> Task prompt: Report the count of lines in the records below that hold the word "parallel", omitting everything but the number.
-*-
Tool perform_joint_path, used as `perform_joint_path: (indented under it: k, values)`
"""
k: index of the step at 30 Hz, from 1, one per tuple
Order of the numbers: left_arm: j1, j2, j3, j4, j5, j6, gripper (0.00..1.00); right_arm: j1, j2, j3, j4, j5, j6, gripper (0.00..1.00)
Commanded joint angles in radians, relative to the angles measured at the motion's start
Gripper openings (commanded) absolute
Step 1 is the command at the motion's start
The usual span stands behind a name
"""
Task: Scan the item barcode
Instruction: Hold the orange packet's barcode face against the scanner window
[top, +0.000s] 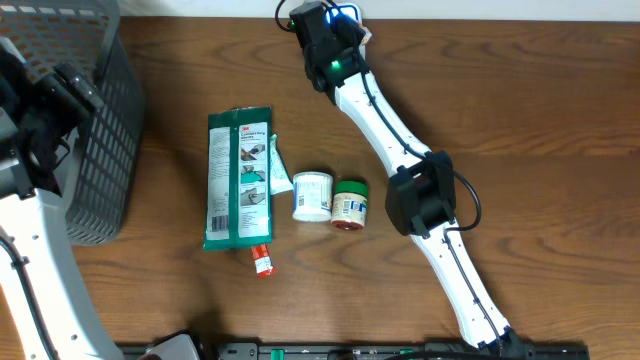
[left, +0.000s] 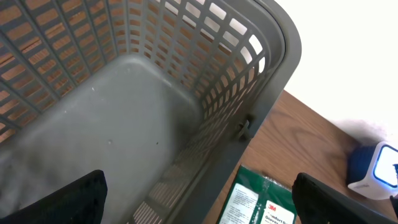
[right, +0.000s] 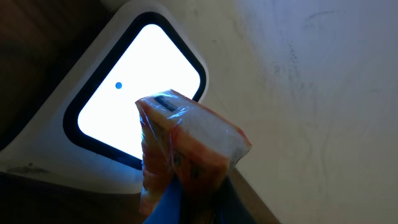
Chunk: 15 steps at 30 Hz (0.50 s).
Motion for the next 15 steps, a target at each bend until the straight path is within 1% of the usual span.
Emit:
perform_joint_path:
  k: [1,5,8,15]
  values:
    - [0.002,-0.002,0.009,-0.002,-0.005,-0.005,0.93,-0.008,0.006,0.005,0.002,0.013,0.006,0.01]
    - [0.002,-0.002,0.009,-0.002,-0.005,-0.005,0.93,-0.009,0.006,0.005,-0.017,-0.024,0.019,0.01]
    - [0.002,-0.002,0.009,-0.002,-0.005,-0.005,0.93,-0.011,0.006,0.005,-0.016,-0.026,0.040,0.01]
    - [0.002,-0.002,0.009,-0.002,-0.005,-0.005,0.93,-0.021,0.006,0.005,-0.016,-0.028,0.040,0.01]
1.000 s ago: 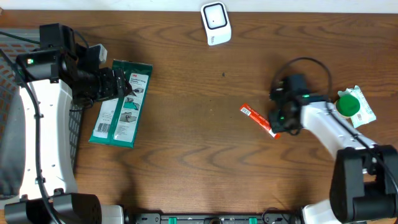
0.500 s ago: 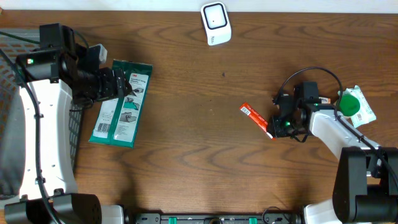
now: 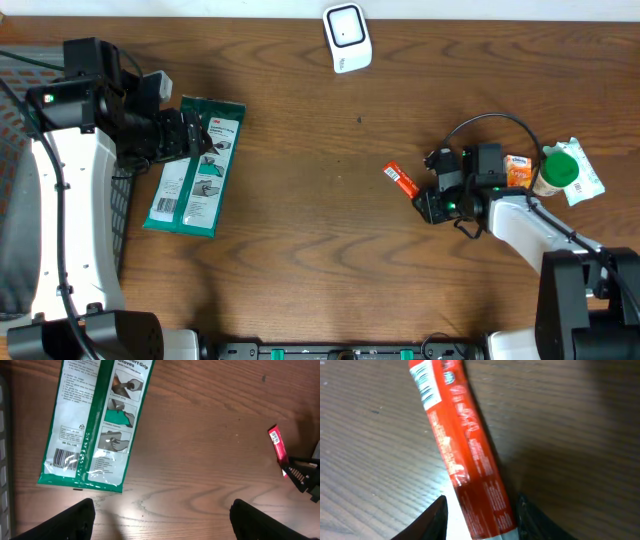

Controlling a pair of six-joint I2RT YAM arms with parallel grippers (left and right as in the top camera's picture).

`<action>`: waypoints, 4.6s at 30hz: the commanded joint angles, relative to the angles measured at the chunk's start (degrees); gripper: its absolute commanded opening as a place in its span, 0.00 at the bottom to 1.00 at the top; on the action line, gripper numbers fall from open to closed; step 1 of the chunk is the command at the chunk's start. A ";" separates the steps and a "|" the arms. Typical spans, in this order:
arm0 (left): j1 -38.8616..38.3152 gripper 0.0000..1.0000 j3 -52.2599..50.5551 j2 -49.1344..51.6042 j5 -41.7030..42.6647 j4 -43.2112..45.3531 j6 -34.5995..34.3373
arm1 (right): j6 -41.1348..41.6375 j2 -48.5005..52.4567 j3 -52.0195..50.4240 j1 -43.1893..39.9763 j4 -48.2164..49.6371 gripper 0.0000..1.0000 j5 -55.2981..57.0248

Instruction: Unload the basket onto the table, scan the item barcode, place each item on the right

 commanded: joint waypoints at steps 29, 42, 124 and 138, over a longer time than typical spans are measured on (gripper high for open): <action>0.02 0.87 -0.02 -0.74 0.31 -0.20 -0.31 | 8.20 1.77 13.11 37.16 -22.56 0.01 75.73; 0.02 0.87 -0.02 -0.74 0.31 -0.20 -0.31 | 1.14 25.29 14.43 50.84 -16.11 0.01 93.15; 0.02 0.87 -0.02 -0.74 0.31 -0.20 -0.28 | 15.30 -7.65 19.91 28.00 -13.16 0.01 17.14; 0.02 0.87 -0.02 -0.74 0.31 -0.20 -0.31 | 13.00 -18.60 30.99 4.28 -35.08 0.01 -32.83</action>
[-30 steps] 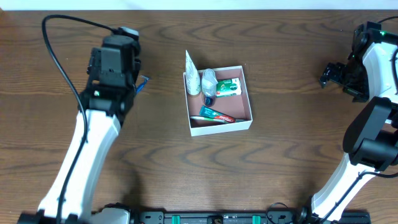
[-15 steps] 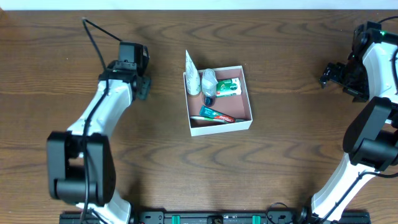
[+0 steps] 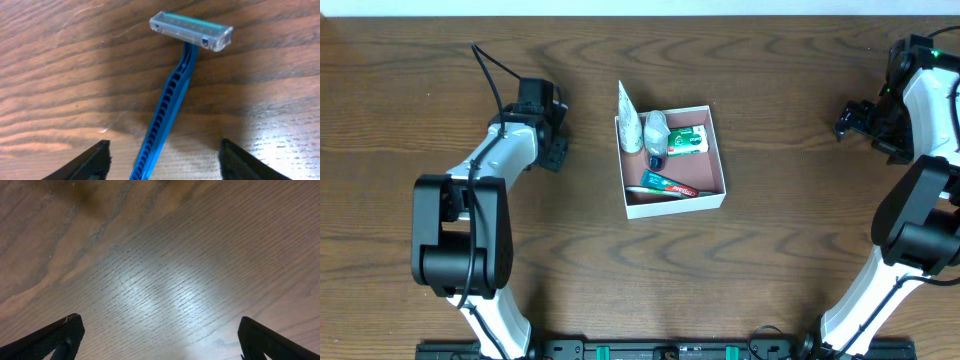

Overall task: Pack container
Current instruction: 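Lower the left gripper onto the blue razor and grasp it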

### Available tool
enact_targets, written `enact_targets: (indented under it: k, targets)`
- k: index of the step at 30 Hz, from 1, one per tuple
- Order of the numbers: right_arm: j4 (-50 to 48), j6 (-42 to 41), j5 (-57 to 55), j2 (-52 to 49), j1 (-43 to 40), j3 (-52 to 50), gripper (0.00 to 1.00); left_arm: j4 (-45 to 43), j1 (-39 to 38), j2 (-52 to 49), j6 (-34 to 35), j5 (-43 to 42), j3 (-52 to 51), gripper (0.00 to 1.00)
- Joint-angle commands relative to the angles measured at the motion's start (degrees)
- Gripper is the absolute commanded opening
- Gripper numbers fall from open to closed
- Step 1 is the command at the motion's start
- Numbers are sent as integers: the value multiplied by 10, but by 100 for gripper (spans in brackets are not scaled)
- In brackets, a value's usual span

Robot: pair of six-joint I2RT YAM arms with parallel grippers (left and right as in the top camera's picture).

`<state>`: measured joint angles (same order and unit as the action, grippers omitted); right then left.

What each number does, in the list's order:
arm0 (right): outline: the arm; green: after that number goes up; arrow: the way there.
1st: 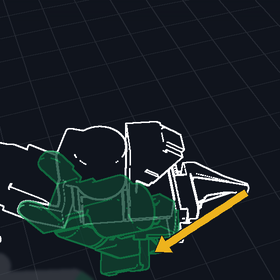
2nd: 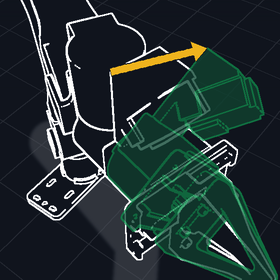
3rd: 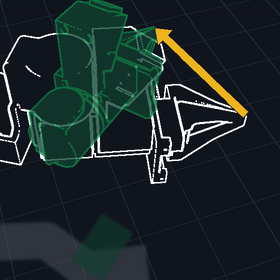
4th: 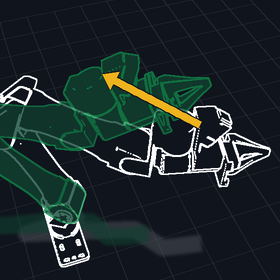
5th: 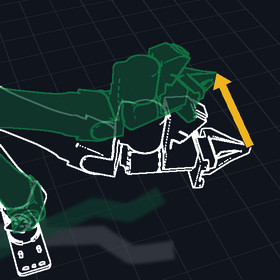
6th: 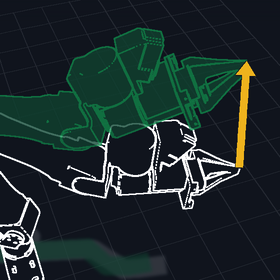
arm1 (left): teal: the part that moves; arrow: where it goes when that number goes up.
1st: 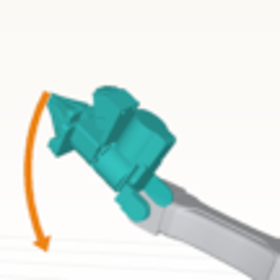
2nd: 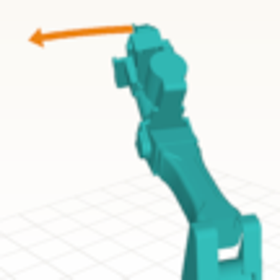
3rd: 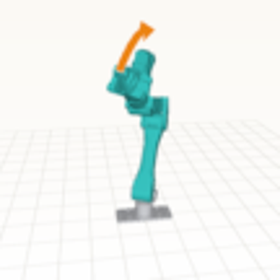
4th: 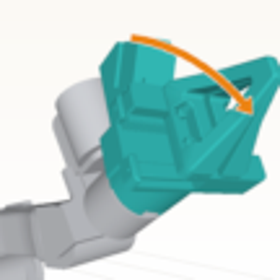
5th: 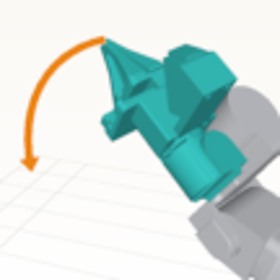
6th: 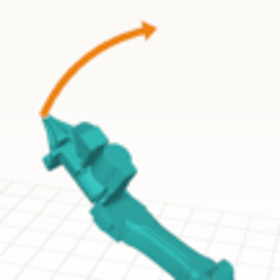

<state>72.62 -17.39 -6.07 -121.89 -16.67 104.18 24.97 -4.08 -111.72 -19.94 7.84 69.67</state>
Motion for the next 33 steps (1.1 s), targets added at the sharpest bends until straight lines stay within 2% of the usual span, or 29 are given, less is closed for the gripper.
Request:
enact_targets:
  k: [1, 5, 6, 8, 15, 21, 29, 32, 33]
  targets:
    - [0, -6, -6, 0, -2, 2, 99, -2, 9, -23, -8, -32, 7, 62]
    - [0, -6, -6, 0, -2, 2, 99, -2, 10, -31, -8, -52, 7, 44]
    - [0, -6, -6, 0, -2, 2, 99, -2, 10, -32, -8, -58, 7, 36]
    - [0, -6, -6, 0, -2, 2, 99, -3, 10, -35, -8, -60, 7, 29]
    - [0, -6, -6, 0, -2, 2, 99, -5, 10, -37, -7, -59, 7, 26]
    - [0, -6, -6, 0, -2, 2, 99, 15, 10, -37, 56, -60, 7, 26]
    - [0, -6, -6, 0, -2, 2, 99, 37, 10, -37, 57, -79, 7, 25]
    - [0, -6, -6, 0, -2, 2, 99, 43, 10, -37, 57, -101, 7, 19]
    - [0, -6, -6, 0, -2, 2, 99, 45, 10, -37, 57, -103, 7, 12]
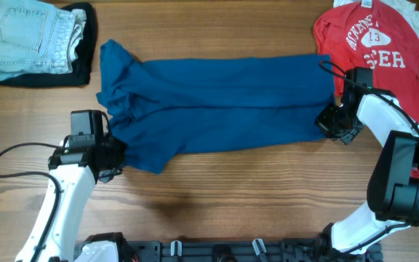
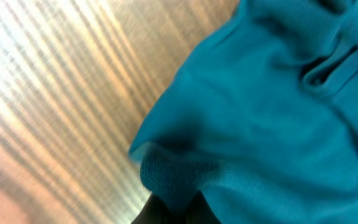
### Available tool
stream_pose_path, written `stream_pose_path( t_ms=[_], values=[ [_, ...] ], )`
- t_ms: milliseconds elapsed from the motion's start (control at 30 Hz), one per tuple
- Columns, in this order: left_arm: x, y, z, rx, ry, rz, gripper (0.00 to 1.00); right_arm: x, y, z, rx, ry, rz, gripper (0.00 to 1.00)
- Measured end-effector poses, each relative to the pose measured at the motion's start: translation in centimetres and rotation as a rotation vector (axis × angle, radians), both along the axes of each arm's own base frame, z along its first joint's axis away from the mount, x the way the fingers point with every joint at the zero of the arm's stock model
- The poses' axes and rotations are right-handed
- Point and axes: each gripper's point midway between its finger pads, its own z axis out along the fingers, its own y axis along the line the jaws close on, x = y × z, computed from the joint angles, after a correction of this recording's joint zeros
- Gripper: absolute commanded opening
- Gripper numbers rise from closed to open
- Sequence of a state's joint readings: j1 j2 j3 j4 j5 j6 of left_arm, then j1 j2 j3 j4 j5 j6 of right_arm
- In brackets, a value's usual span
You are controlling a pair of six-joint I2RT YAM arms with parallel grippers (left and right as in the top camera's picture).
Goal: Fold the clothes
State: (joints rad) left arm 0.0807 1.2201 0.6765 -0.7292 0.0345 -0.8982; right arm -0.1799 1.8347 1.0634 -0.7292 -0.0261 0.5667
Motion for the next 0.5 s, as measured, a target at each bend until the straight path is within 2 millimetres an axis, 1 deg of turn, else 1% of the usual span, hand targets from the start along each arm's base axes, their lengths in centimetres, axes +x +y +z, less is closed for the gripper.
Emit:
stream_pose_path(
  t_ms=[33,100,133,200,233,300,367,433,500],
  values=[
    [-0.6,-0.1,0.5,0.003,0.013,-0.014,0.04,-0.3,-0.1,0.1,0.0,0.015,0.012,0.04],
    [-0.7,-0.1,2.5,0.017,-0.017,-0.05,0.04,-1.0,-0.4,0.3,0.004,0.06,0.033,0.04],
    [-1.0,-0.1,4.0,0.026,-0.025,-0.07,0.04,-1.3,-0.5,0.7,0.008,0.084,0.037,0.04],
    [-1.1,0.1,6.9,0.047,-0.076,-0.085,0.04,-0.9,-0.6,1.9,0.008,0.094,0.051,0.04],
    [-0.9,0.2,8.7,0.062,-0.128,-0.09,0.04,-0.1,-0.8,2.7,0.004,0.077,0.059,0.04],
    [-0.8,0.3,10.9,0.081,-0.196,-0.098,0.04,0.7,-0.7,3.7,0.011,0.056,0.09,0.04],
    [-1.5,0.4,12.0,0.098,-0.225,-0.105,0.04,1.1,-0.4,4.8,0.03,0.04,0.123,0.04],
    [-2.5,0.4,11.9,0.103,-0.204,-0.11,0.04,0.5,0.0,6.3,0.04,0.028,0.152,0.04],
    [-3.0,0.4,11.8,0.104,-0.189,-0.112,0.04,-0.2,0.2,8.4,0.04,0.0,0.17,0.04]
  ],
)
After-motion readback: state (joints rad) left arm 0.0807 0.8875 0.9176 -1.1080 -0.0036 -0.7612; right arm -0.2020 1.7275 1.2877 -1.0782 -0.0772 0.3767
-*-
> Response for this exercise: 3